- Born: 462 Damascus
- Died: after 538 Alexandria

= Damascius =

6th-century Greek Neoplatonic philosopher

Damascius (/dəˈmæʃəs/; Δαμάσκιος; c. 462 - after 538) was the last scholarch of the Neoplatonic Athenian school. He was one of the Neoplatonic philosophers who left Athens after laws confirmed by emperor Justinian I forced the closure of the Athenian school in c. AD 529. After he left Athens, he may have sought refuge in the court of the Persian King Chrosroes, before being allowed back into the Byzantine Empire. His surviving works consist of three commentaries on the works of Plato, and a metaphysical text entitled Difficulties and Solutions of First Principles.

==Life==
Much of what is known about Damascius's life comes from his semi-autobiographical work The Philosophical History, or Life of Isidore, and from a work called Vita Severi written by the 6th-century bishop and historian Zacharias Scholasticus. Damascius, as his name suggests, was born in Damascus in c. AD 462, and travelled to Alexandria in the 480s to study rhetoric at the coeducational school of the late 5th-century Alexandrian professor Horapollo, where students of different religions and philosophies studied together.

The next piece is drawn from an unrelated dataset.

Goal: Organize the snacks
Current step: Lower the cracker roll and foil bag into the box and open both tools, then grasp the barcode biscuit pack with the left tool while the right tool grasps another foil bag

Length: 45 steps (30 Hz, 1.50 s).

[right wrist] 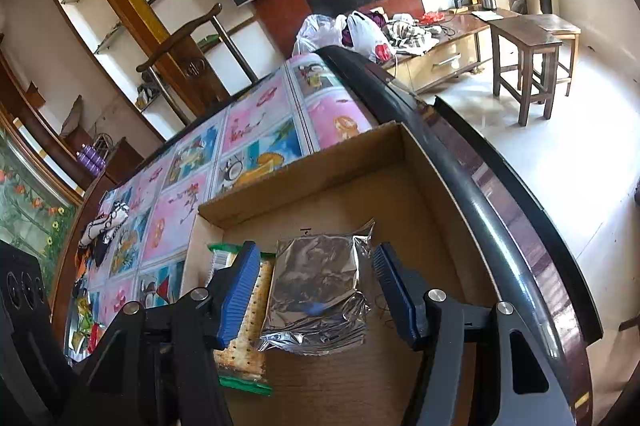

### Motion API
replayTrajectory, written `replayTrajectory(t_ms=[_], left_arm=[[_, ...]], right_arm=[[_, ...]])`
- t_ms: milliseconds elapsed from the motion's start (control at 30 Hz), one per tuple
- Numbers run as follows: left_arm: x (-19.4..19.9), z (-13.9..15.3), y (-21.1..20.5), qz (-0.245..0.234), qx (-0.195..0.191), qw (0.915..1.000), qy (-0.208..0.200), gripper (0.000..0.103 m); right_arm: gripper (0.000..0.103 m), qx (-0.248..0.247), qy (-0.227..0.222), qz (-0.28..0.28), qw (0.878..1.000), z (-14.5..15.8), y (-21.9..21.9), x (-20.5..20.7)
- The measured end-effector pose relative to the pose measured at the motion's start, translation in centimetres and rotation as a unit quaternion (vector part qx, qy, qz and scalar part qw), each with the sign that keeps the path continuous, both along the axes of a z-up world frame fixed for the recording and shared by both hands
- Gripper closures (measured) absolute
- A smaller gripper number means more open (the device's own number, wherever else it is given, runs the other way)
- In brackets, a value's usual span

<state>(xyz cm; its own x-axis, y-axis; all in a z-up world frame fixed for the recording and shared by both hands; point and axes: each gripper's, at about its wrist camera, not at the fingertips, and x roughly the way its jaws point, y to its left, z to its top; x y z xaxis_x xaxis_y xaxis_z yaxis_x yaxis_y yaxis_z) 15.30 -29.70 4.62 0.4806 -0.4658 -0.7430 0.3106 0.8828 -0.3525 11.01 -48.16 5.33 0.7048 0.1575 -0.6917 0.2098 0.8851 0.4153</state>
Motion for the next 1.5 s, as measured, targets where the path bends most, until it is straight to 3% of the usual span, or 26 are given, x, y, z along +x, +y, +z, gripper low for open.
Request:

Zacharias reports that there was a close relationship between the Neoplatonic communities of Athens and Alexandria, as Agapius of Athens and Severianus of Damascus, students of Proclus' Neoplatonic school in Athens, also studied in Neoplatonic schools in Alexandria. Damascius may have travelled to Athens shortly before Proclus died in AD 485, to teach rhetoric, and travelled back to Alexandria before 488.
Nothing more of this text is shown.